Dealing with financial stuff in transition

This is the hardest thing for most young TSs. I have a huge section on financing transition. If you're serious about doing this, you should check it out.

My main recommendation: if at all possible, get on an antiandrogen (or get castrated) as soon as possible and start facial hair removal. Doing these early on will put you at a big advantage later. It will also save you money and hassle in the long run. If I were in my teens, I'd put my money toward those things.

These are the biggest mistakes young TSs make:

Not planning realistically

Precision and realistic goals are essential. The less money you have, the more precise your goals must be. Do not overestimate how much money you'll have for transition. Don't have vague plans and goals. Most of us have little room for error.

Experimentation

People who fool around with breast creams and magic herbal feminizing pills, unproven hair growth and hair removal potions or contraptions, and even experimental medical procedures are all too common in our community, especially with younger TSs looking for cheap and quick fixes. The problem is that there are always scumbags willing to exploit TS desperation, so our community is constantly preyed upon by these scammers. Worse yet, many of those ripping off transsexuals are members of the TG community themselves!

If you cannot afford to waste your limited transition money on experimental products and procedures, DON'T! If it turns out to be a huge waste of money, it could set back your entire transition plan.

One of the most common procedures young TSs go for is pumping, or silicone injections directly under the skin. I strongly urge you to avoid this procedure. It's banned by the FDA for a reason-- there's a serious possibility of detrimental health problems later in life. Plus, I've seen some pretty crappy results from people who got pumped by someone who wasn't very good. Not pretty. For more on the dangers of this procedure, please read: Dangerous curves ahead.

If it sounds too good to be true, it is.

Buying stuff from TG-friendly places

Never buy things like clothes and makeup or stuff that's supposed to change your body from "TG-friendly" places. These sites cater to crossdressers and sometimes offer worthless crap like breast creams, hair retardants, body shapers, or fake hormones. The only advantage of services like these is privacy, but the stuff is almost always marked up a TON, and the stuff that's supposed to change your body is useless. If you want hormones, get them through a doctor. If that's not an option (which is very rarely the case), check Dr. Lawrence's site for information on getting hormones from overseas. Buy clothes and makeup like any other woman would-- at places where everyone else shops.

Overfocusing

A lot of women get obsessed with one aspect of transition, most commonly SRS. Coming out to parents and going full-time should be your first two goals. Once you're full-time and doing OK, then start thinking about SRS. Even if SRS is your top financial priority, it still has to be balanced with other priorities. If you place all your emphasis on one facet of transition and neglect other financial matters, like having an emergency fund, you could end up in a difficult position after you've met that primary goal. Try to keep everything in perspective.

Buying on impulse

Transition is wonderful. You are suddenly free to express yourself as you've always wanted. However, don't confuse this new freedom with freedom to purchase whatever catches your fancy.

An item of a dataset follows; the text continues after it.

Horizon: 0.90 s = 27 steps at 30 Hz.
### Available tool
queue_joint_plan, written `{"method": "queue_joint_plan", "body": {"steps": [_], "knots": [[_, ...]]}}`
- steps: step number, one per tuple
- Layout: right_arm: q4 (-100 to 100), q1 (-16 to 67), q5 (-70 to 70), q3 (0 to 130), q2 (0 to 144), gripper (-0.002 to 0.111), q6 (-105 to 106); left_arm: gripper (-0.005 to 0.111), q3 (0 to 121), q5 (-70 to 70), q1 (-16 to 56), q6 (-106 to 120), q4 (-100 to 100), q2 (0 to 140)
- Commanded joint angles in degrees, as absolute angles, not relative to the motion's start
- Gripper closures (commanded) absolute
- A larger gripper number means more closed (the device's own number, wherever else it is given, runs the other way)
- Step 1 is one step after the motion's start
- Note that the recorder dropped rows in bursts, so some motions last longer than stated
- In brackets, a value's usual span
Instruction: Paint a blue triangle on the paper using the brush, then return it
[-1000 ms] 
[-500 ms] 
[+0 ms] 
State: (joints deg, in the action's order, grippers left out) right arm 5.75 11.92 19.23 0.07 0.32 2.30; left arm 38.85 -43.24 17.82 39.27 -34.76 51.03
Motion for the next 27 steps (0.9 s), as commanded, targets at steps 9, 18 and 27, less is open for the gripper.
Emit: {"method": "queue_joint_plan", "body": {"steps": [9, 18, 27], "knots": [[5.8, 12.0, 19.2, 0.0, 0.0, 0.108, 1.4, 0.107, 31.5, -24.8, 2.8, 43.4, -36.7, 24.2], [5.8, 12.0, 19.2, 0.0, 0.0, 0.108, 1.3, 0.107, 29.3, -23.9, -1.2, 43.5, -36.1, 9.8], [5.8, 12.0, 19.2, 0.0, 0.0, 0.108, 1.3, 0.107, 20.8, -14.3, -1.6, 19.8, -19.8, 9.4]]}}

If you are prone to impulse buying, put the purchase in perspective of your transition goals. Try to keep your eyes on the prize. I used to think of my money in "zap units." If I saw something I wanted, I'd say, "Is that something I want more than __ hours of electrolysis?"

This doesn't mean you can't treat yourself occasionally. Your spending plan should have money for just such moments. However, you need to think very carefully, and the bigger the price, the more you should think.